▶ **Activity**
In the material below, find every line containing "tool" and copy that line.

======== Data records ========

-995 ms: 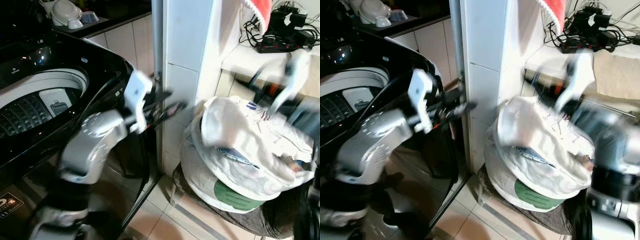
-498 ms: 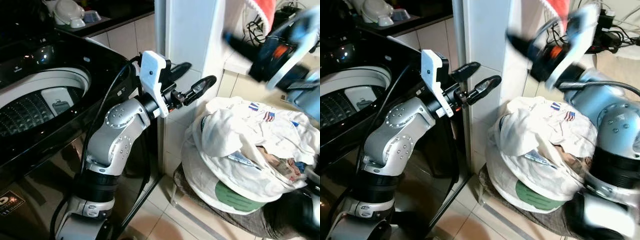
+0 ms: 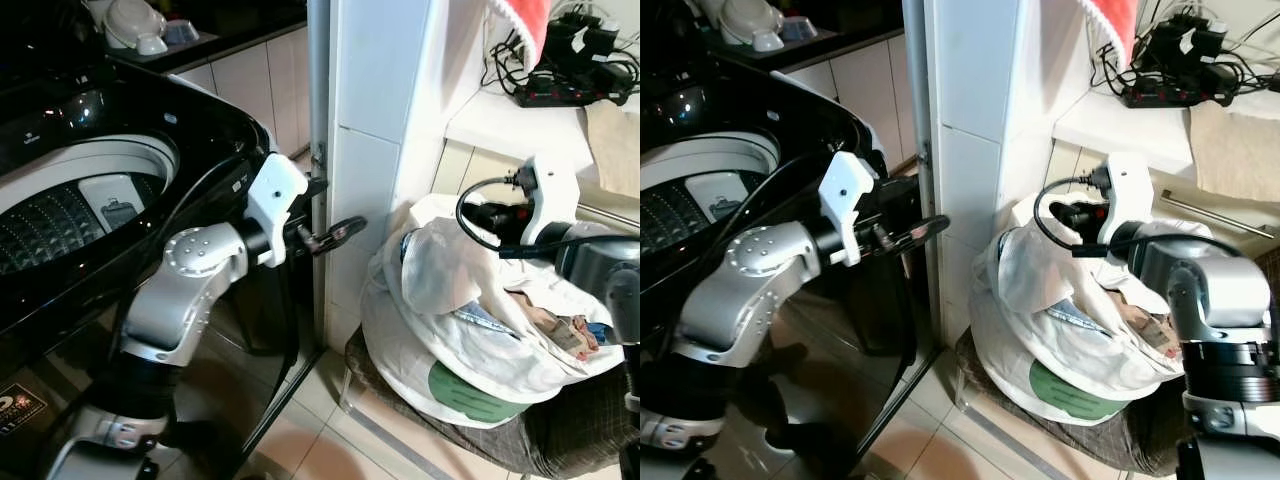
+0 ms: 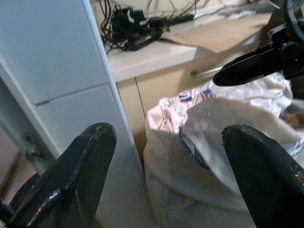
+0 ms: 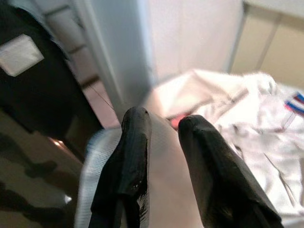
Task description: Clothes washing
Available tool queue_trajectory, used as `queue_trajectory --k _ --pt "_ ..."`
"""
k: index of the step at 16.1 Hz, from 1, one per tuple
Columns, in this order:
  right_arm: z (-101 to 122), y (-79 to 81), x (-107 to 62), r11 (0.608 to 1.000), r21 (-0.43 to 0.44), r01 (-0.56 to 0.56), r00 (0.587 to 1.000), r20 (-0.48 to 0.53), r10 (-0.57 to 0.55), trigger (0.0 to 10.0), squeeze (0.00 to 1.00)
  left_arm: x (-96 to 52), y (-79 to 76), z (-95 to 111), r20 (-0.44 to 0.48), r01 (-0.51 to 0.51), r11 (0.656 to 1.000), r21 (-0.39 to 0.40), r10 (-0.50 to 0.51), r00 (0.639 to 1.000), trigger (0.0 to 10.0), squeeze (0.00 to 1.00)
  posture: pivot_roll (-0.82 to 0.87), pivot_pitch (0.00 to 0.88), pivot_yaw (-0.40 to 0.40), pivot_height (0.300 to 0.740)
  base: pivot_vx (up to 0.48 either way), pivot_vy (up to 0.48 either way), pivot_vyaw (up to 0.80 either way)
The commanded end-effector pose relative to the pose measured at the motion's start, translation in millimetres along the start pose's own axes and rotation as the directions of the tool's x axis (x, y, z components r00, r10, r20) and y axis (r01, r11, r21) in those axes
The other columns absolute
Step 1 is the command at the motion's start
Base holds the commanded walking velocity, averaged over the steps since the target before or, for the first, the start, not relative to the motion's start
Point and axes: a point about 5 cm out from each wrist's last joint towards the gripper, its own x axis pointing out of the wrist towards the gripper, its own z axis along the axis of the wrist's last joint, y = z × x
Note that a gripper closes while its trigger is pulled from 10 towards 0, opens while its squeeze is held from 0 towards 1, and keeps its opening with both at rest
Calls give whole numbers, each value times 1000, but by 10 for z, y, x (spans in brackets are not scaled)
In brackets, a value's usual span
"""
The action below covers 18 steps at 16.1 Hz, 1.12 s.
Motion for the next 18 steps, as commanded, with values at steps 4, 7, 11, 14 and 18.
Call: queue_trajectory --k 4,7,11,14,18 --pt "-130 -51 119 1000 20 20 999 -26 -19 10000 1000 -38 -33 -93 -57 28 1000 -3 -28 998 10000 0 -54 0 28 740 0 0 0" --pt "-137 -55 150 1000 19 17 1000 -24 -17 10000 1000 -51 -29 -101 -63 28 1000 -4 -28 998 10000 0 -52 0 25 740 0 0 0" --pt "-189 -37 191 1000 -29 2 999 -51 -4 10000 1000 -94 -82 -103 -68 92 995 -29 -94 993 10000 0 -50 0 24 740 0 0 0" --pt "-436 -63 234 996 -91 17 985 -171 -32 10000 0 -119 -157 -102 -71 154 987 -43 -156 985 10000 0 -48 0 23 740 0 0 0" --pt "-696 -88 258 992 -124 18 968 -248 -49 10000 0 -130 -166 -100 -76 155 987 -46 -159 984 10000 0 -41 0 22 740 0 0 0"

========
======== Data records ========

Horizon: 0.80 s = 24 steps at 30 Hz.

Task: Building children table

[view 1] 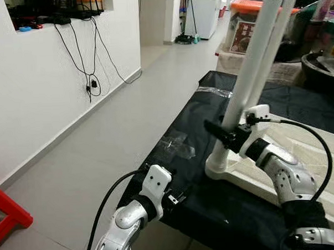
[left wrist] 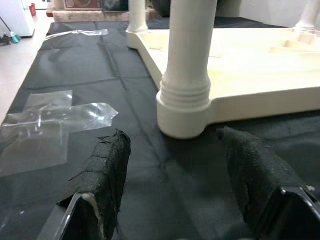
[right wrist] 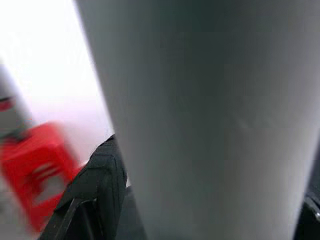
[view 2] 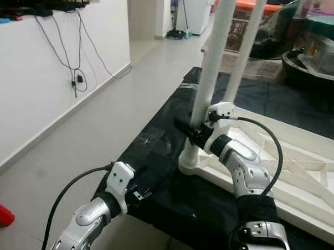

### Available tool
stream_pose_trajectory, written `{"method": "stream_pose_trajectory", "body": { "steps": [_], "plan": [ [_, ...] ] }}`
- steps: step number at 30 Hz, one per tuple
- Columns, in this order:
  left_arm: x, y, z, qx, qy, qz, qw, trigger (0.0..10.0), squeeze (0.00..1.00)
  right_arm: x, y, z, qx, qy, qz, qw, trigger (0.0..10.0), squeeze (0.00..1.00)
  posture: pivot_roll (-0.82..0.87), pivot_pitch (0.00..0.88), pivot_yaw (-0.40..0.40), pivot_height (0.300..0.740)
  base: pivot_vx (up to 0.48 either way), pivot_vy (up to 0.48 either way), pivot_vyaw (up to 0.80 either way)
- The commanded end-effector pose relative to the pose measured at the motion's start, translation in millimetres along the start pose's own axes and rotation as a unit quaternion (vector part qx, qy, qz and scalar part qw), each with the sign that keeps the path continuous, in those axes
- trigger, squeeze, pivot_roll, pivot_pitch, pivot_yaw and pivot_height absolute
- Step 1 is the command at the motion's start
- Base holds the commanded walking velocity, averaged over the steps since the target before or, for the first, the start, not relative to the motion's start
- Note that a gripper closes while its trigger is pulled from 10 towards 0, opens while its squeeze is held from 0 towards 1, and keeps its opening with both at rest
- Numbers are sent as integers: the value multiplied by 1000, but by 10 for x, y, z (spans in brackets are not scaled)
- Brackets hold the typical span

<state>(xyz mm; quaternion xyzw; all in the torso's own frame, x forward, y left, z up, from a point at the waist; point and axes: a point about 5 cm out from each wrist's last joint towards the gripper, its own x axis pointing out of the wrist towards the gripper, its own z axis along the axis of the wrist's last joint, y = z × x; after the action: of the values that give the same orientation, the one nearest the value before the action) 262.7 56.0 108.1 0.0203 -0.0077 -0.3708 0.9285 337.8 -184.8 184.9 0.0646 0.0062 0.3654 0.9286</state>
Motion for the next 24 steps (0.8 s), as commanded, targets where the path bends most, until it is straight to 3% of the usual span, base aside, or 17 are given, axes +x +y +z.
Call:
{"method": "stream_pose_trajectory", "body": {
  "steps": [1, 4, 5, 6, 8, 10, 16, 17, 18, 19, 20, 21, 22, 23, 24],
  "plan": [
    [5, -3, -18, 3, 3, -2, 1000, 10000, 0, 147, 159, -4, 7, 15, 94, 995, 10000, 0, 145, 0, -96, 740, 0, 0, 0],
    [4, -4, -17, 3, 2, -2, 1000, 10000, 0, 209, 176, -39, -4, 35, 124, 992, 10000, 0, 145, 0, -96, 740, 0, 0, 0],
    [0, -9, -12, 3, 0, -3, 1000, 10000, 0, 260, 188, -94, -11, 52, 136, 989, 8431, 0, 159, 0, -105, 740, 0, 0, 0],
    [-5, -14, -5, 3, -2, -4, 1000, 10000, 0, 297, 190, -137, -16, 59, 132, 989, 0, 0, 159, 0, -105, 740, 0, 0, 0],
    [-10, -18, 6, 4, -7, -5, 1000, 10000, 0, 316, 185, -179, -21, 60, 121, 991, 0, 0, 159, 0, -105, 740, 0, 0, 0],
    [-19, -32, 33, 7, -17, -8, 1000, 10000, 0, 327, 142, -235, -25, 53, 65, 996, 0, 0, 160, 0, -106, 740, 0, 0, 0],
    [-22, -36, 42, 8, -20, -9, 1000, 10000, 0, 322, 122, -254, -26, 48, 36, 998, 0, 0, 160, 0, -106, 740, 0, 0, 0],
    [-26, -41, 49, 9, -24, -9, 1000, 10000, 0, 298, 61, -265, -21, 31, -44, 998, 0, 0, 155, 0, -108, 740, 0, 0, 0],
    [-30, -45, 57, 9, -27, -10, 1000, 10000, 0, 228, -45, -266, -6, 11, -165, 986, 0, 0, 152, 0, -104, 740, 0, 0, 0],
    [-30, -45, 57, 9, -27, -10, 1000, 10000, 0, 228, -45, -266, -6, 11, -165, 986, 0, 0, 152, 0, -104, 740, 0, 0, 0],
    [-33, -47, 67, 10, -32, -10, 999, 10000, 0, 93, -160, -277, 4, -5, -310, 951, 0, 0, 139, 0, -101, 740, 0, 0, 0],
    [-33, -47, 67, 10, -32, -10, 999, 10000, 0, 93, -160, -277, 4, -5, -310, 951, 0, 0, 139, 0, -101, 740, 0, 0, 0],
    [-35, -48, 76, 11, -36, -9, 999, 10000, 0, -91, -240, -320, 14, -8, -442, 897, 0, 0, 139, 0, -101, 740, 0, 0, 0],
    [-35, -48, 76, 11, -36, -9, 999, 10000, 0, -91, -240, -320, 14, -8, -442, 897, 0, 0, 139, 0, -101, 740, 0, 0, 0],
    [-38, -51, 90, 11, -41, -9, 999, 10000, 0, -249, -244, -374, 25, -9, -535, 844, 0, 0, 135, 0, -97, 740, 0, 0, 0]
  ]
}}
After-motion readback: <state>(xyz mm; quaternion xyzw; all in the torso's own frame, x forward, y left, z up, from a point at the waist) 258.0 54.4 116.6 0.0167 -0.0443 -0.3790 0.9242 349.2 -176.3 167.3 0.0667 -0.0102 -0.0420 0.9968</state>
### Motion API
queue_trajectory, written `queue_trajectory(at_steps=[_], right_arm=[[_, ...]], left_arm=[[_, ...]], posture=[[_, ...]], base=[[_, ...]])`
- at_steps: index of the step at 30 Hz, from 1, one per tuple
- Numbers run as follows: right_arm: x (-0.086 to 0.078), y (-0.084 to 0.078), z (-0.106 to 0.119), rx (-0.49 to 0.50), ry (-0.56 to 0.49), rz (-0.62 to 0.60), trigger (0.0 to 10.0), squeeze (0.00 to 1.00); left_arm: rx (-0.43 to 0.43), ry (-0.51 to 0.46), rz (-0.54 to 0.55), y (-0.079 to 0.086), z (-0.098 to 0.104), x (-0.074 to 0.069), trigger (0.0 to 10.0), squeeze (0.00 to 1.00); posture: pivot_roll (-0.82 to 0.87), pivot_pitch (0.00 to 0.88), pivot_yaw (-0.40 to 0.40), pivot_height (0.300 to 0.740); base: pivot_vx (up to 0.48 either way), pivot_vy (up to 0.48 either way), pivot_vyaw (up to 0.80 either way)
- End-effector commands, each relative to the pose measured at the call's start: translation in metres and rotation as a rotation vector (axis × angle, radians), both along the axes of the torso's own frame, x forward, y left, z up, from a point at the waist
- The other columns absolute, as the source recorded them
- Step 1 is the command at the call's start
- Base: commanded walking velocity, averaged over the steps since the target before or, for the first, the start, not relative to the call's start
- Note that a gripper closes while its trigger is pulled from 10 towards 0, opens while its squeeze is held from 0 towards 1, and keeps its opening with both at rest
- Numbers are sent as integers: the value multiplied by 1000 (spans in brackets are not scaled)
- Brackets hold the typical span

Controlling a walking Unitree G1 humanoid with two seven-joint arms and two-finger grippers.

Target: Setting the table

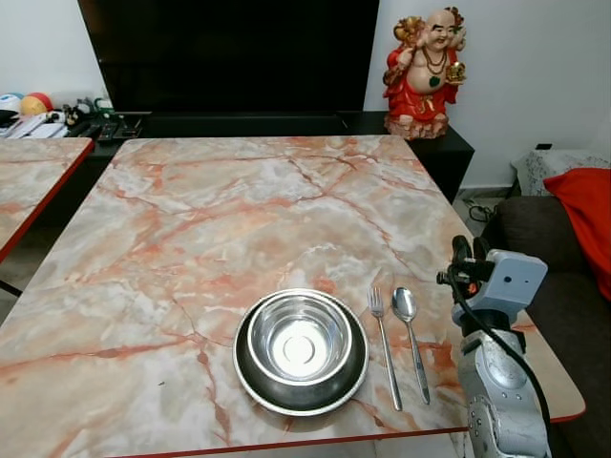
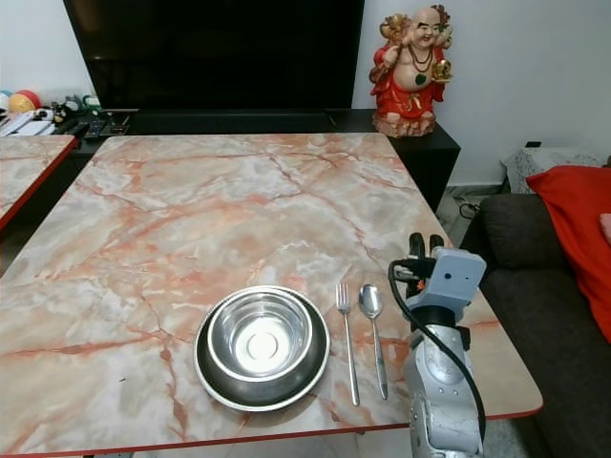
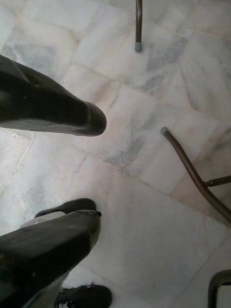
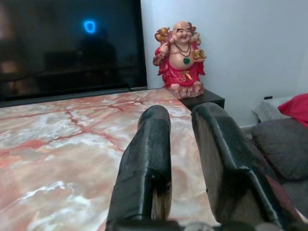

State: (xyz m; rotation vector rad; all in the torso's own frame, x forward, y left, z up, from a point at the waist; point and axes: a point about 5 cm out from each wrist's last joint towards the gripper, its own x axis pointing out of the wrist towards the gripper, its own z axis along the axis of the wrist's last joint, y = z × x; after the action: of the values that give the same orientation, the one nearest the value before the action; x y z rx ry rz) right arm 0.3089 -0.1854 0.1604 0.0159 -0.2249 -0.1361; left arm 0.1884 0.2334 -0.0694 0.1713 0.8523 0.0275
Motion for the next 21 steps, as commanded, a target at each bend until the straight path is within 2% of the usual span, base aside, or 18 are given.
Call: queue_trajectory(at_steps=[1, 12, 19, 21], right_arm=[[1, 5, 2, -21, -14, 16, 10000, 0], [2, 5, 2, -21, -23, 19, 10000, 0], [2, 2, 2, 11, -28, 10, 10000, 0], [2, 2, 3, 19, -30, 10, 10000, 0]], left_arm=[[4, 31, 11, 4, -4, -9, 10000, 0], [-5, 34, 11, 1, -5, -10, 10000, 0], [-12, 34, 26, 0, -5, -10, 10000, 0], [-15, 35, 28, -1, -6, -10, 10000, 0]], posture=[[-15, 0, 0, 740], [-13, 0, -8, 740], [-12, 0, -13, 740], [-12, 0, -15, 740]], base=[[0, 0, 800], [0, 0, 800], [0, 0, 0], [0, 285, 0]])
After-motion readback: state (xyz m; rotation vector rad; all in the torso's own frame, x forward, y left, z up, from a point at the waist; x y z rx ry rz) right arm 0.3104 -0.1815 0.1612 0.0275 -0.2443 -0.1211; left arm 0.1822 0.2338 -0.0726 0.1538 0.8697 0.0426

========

▶ **Response**
Available tool queue_trajectory, used as `queue_trajectory --k _ --pt "_ ..."`
The commanded end-effector pose relative to the pose measured at the motion's start, translation in millimetres along the start pose's own axes and rotation as the directions of the tool's x axis (x, y, z components r00, r10, r20) and y axis (r01, r11, r21) in those axes
### Available tool

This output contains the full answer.